Would you filter these records and copy every line that has the word "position"?
━━━ RECORDS SUPPLIED
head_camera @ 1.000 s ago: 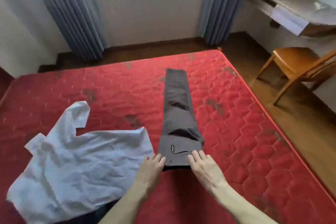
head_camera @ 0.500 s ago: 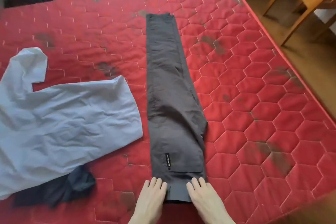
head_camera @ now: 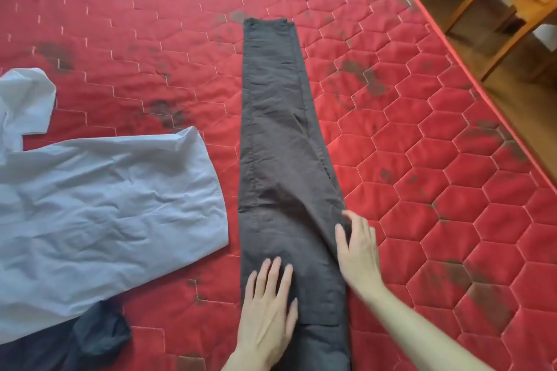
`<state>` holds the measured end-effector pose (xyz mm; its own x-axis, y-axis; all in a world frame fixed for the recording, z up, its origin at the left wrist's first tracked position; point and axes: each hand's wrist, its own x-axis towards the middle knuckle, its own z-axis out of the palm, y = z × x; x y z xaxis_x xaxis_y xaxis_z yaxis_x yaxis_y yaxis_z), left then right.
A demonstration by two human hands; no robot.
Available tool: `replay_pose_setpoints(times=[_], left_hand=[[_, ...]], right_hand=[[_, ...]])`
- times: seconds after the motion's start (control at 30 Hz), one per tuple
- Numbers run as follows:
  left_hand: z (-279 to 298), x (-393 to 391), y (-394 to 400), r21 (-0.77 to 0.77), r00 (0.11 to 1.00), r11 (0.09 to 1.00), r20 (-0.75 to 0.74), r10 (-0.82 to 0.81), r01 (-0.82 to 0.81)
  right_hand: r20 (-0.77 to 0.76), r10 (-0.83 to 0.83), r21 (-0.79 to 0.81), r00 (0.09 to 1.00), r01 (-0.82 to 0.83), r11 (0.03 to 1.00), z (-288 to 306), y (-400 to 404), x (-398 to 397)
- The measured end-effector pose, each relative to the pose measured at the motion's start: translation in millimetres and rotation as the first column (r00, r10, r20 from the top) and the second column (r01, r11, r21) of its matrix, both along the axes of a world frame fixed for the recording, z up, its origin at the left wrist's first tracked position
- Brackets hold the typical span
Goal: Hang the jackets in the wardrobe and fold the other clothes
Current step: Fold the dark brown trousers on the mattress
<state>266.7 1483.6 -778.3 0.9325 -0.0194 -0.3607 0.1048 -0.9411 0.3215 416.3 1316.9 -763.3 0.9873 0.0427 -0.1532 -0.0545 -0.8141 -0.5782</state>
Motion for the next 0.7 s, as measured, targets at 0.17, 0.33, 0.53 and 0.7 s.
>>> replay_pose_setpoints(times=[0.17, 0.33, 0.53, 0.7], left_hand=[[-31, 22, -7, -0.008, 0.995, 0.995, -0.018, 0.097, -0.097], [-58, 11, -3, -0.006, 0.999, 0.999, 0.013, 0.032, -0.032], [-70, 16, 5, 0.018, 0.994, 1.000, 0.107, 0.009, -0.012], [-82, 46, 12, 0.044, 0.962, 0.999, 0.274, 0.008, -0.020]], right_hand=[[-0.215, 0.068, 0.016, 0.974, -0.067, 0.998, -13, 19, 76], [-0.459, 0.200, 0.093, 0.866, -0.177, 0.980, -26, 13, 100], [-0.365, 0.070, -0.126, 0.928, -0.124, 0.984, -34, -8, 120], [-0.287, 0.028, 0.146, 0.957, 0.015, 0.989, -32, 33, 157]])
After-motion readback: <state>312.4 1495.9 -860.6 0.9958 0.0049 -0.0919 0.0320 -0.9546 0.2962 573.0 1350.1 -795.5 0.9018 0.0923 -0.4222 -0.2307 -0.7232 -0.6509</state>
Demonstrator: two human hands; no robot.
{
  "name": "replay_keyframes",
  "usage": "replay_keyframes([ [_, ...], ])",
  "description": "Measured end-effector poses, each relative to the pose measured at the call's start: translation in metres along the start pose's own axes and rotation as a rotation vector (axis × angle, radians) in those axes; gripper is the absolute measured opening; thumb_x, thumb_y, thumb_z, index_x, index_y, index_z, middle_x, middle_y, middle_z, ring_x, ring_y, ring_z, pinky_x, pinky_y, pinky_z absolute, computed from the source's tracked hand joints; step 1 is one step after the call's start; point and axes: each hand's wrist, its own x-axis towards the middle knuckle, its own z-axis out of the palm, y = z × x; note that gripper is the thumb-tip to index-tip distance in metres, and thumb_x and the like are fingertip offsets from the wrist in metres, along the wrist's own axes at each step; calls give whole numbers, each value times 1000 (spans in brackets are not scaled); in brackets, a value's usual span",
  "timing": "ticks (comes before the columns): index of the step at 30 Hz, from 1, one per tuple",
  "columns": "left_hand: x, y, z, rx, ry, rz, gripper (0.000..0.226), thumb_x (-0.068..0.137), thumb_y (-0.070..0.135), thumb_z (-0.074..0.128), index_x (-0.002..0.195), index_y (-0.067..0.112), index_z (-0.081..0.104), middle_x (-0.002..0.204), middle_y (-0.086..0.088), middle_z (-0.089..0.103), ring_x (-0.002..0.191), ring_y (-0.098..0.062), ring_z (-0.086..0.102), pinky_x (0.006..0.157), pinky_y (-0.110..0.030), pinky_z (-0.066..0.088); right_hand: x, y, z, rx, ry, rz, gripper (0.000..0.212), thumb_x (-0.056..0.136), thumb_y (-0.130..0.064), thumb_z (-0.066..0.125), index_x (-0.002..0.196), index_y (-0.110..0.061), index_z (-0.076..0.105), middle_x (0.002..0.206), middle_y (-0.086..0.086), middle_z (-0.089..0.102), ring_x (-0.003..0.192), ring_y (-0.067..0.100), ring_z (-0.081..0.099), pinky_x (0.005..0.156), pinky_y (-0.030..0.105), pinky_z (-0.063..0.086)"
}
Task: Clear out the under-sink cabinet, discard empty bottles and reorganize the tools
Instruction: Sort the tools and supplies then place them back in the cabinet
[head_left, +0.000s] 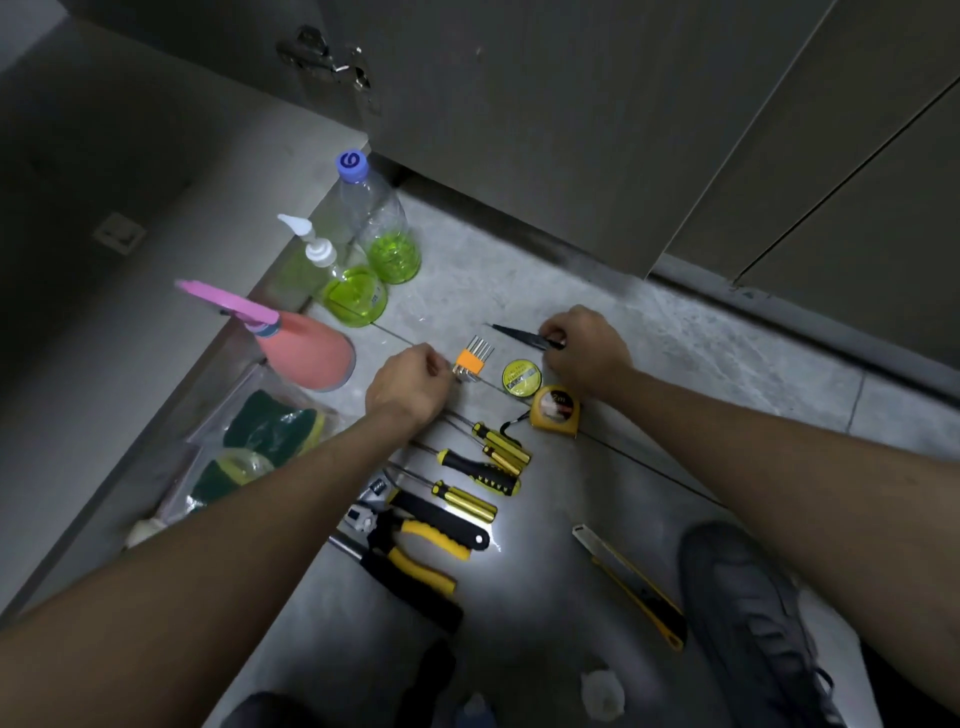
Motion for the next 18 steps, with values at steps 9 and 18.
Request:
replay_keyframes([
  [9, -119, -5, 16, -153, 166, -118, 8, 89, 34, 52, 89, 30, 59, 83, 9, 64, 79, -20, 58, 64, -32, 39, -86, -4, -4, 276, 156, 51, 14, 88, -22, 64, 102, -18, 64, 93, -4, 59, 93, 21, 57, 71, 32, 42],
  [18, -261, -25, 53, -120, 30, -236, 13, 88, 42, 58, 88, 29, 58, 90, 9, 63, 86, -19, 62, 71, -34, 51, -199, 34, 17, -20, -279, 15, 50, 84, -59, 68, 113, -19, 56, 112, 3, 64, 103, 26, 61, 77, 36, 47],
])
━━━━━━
RESPONSE AREA —
`<state>` holds the measured end-effector pose (xyz mm; its own x-axis, y-axis; all in a world frame fixed for the recording, z up, its origin at the left wrist's first tracked position; point and axes: each hand's wrist, its own x-axis towards the middle knuckle, its own z-axis out of the palm, y = z × x; x y z xaxis_x xaxis_y xaxis_z yaxis_x yaxis_y yaxis_z), left then right.
- The measured end-effector pose, each relative to the pose measured at the motion's start: translation in millimetres and rotation as the first column (r00, r10, r20 from the top) and the second column (r01, r11, r21) of its matrix, both along the axes of a world frame fixed for the recording, z up, its origin at the left wrist's first tracked position

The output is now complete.